#!/usr/bin/env python
# coding: utf-8

# # The RR term in autocorrelations
# Author: Lehman Garrison (http://lgarrison.github.io)

# $\newcommand{\RR}{\mathrm{RR}}$
# $\newcommand{\DD}{\mathrm{DD}}$
# When computing a two-point correlation function estimator like
# $\xi(r) = \frac{\DD}{\RR} - 1$,
# the $\RR$ term can be computed analytically if the domain is a periodic box.
# In 2D, this is often done as
# $$\begin{align}
# \RR_i &= N A_i \bar\rho \\
# &= N A_i \frac{N}{L^2}
# \end{align}$$
# where $\RR_i$ is the expected number of random-random pairs in bin $i$, $N$ is the total number of points, $A_i$ is the area (or volume if 3D) of bin $i$, $L$ is the box size, and $\bar\rho$ is the average density in the box.
# 
# However, using $\bar\rho = \frac{N}{L^2}$ is not quite right.  When sitting on a particle, only $N-1$ particles are available to be in a bin some distance away.  The other particle is the particle you're sitting on, which is always at distance $0$.  Thus, the correct expression is
# $$\RR_i = N A_i \frac{N-1}{L^2}.$$
# 
# The following notebook empirically demonstrates that using $N-1$ is correct, and that using $N$ introduces bias of order $\frac{1}{N}$ into the estimator.  This is a tiny correction for large $N$ problems, but important for small $N$.
# 
# Cross-correlations of two different particle sets don't suffer from this problem; the particle you're sitting on is never part of the set of particles under consideration for pair-making.
# 
# This $N-1$ correction is implemented in the [Corrfunc](https://github.com/manodeep/Corrfunc) code.

# In[1]:


import numpy as np


# In[2]:


# Generates a set of N uniform random points in boxsize L
# and returns binned pair counts
# Pair counts are doubled, and self-pairs are counted
def rand_DD(N, L, bins):
    # Make a 2D random set of N particles in [0,L)
    x = np.random.random((2,N))*L
    
    # Form the periodic distance array
    dist = x[:,None] - x[...,None]
    dist -= np.round(dist/L)*L
    dist = (dist**2).sum(axis=0)**.5
    
    # Count pairs in 2 bins
    DD = np.histogram(dist, bins=bins)[0]
    
    return DD


# In[3]:


# DD parameters
N = 10
L = 1.
bins = np.linspace(0.0,0.49, 5)
n_iter = 100000  # number of times to repeat the experiment
seed = 42
np.random.seed(seed)

# First, calculate RR analytically
dA = (bins[1:]**2 - bins[:-1]**2)*np.pi  # The area of each 2D annular bin

RR = np.empty((2, len(dA)))
RR[:] = N/L**2*dA

# Calculate RR using N-1 and N
RR[0] *= N - 1
RR[1] *= N

# If the first bin includes 0, the random term must include the self-pairs
if bins[0] == 0.:
    RR[:, 0] += N

xi_mean = np.zeros((2, len(bins)-1))
for i in xrange(n_iter):
    DD = rand_DD(N, L, bins)
    xi_mean += DD/RR
    
xi_mean /= n_iter
print 'DD/RR using density (N-1) = {}'.format(xi_mean[0])
print 'DD/RR using density (N)   = {}'.format(xi_mean[1])

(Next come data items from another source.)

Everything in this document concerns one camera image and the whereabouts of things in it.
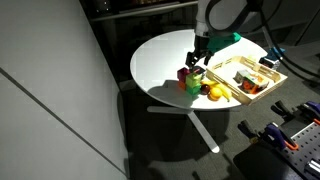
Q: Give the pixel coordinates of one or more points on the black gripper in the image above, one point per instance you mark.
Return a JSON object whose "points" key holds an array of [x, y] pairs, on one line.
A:
{"points": [[200, 51]]}

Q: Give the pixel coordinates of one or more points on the light green block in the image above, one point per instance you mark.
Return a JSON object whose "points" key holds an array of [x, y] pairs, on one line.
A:
{"points": [[193, 79]]}

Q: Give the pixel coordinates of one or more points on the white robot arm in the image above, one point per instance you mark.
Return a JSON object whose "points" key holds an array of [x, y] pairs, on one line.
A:
{"points": [[217, 23]]}

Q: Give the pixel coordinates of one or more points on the magenta block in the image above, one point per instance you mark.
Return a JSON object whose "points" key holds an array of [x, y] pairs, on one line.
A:
{"points": [[182, 73]]}

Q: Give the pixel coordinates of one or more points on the orange block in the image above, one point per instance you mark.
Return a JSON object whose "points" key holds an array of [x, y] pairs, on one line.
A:
{"points": [[182, 85]]}

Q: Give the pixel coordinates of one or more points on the dark green block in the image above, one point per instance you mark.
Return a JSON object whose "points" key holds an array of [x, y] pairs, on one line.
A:
{"points": [[193, 90]]}

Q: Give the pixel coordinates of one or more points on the grey cube block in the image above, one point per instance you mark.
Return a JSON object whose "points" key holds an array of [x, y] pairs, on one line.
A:
{"points": [[240, 75]]}

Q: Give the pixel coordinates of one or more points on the wooden tray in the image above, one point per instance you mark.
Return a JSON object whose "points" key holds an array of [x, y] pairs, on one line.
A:
{"points": [[225, 71]]}

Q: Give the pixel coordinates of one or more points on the dark red plum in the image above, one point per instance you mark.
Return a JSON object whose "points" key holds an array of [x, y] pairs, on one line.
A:
{"points": [[205, 89]]}

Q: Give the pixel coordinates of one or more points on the orange fruit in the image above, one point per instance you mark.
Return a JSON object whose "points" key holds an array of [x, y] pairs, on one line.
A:
{"points": [[215, 94]]}

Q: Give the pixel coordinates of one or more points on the round white table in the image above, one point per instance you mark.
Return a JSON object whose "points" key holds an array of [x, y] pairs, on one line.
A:
{"points": [[154, 67]]}

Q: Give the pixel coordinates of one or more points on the yellow banana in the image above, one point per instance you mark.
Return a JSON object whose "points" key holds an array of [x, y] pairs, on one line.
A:
{"points": [[226, 93]]}

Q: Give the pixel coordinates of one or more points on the orange white patterned cube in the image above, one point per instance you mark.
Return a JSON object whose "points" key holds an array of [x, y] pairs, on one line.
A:
{"points": [[253, 84]]}

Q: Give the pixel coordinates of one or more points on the white table base leg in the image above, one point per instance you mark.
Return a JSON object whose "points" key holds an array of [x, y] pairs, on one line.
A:
{"points": [[210, 142]]}

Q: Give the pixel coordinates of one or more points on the lower purple black clamp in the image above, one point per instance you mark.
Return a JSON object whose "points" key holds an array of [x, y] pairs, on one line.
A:
{"points": [[271, 134]]}

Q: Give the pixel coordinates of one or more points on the purple black clamp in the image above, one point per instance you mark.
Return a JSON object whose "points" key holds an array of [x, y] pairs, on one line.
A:
{"points": [[309, 110], [271, 134]]}

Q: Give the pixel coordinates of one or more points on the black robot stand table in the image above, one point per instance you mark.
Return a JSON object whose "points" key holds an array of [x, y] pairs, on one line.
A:
{"points": [[261, 161]]}

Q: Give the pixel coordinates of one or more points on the upper purple black clamp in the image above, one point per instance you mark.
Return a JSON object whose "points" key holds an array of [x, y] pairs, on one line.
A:
{"points": [[309, 110]]}

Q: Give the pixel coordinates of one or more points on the black perforated breadboard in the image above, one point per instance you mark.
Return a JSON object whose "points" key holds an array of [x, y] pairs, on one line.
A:
{"points": [[308, 140]]}

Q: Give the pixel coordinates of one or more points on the silver aluminium rail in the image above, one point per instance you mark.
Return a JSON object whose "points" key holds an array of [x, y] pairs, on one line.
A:
{"points": [[313, 167]]}

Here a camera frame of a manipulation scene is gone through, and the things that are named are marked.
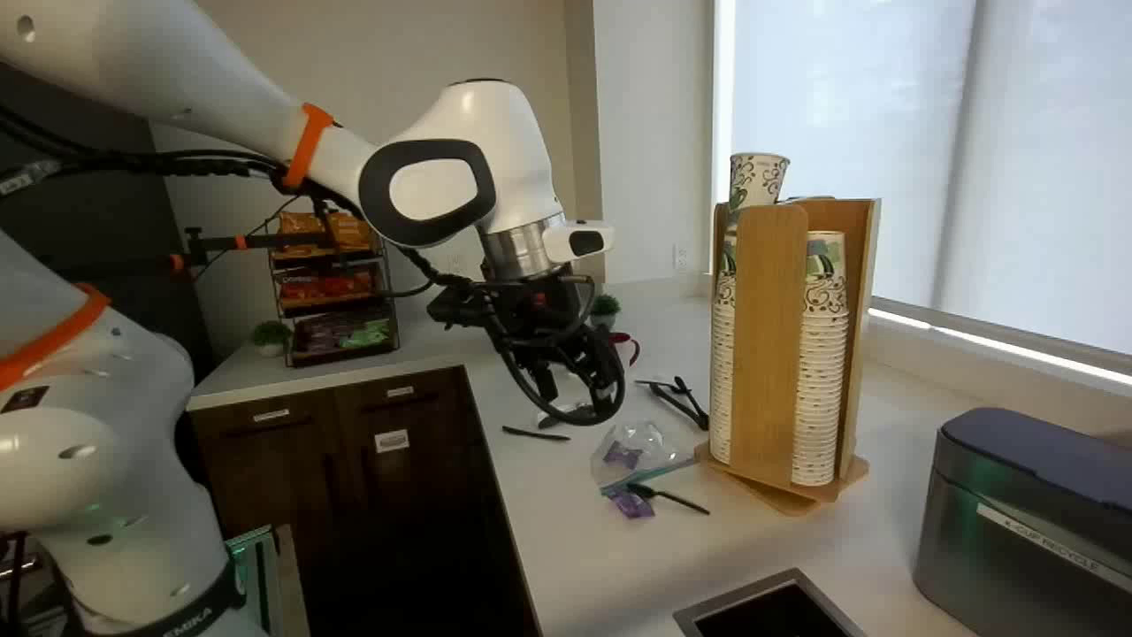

# As we expected, using $N$ in the density leads to a $\frac{1}{N} = 10\%$ bias in $\frac{\DD}{\RR}$, when averaging over many realizations of $\DD$.
# 
# The first bin has a smaller bias because we chose to include a bin that starts at $0$ separation, and thus includes self-pairs, which are indepdendent of the $N$ or $N-1$ density term.